## [Instructions to follow]
Your task is to reproduce exactly the lines from the one containing "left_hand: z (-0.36" through the last line below, both ends included, and nothing else, with no pictures.

## [Dataset excerpt]
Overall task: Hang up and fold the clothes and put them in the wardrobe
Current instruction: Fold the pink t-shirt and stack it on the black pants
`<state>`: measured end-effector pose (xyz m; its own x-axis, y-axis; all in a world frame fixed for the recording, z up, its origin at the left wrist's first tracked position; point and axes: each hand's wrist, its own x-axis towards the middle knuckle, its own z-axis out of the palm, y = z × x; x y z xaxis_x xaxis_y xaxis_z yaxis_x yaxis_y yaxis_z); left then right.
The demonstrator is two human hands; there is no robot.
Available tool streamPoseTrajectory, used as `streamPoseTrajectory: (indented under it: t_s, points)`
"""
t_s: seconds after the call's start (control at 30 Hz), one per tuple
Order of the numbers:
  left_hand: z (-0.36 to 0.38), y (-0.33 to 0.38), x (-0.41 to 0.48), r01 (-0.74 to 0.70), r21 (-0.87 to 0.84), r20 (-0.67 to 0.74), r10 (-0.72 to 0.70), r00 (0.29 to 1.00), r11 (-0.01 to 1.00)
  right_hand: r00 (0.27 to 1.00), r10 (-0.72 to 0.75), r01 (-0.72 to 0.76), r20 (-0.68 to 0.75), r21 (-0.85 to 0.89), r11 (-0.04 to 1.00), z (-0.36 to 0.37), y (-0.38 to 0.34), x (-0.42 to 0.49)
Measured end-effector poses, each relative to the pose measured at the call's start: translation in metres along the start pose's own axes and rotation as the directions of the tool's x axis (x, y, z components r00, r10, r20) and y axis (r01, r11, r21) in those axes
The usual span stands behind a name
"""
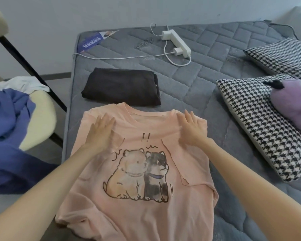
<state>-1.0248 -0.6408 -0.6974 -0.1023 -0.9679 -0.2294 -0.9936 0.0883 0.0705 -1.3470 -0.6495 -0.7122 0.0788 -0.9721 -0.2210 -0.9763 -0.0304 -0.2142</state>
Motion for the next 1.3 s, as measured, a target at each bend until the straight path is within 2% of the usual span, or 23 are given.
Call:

## [Exercise result]
  left_hand: z (-0.36 to 0.38), y (-0.33 to 0.38), x (-0.41 to 0.48), r01 (-0.74 to 0.70), r21 (-0.87 to 0.84), r20 (-0.67 to 0.74), r10 (-0.72 to 0.70), r00 (0.29 to 1.00), r11 (-0.01 to 1.00)
  right_hand: r00 (0.27 to 1.00), r10 (-0.72 to 0.75), r01 (-0.72 to 0.76), r20 (-0.68 to 0.75), r21 (-0.85 to 0.89), r11 (-0.04 to 1.00), z (-0.36 to 0.37), y (-0.38 to 0.34), x (-0.42 to 0.49)
Measured end-effector poses, each relative to the pose measured at the call's start: translation in metres along the start pose's own axes and rotation as the directions of the tool's x axis (x, y, z components r00, r10, r20) and y axis (r01, r11, r21) in those axes
The usual span stands behind a name
"""
<state>-1.0248 -0.6408 -0.6974 -0.1023 -0.9679 -0.2294 -0.9936 0.0883 0.0705 -1.3470 -0.6495 -0.7122 0.0788 -0.9721 -0.2210 -0.9763 -0.0304 -0.2142</state>
Motion for the next 1.3 s, as measured, a target at each bend until the straight path is within 2% of the usual span, or 23 are given.
Call:

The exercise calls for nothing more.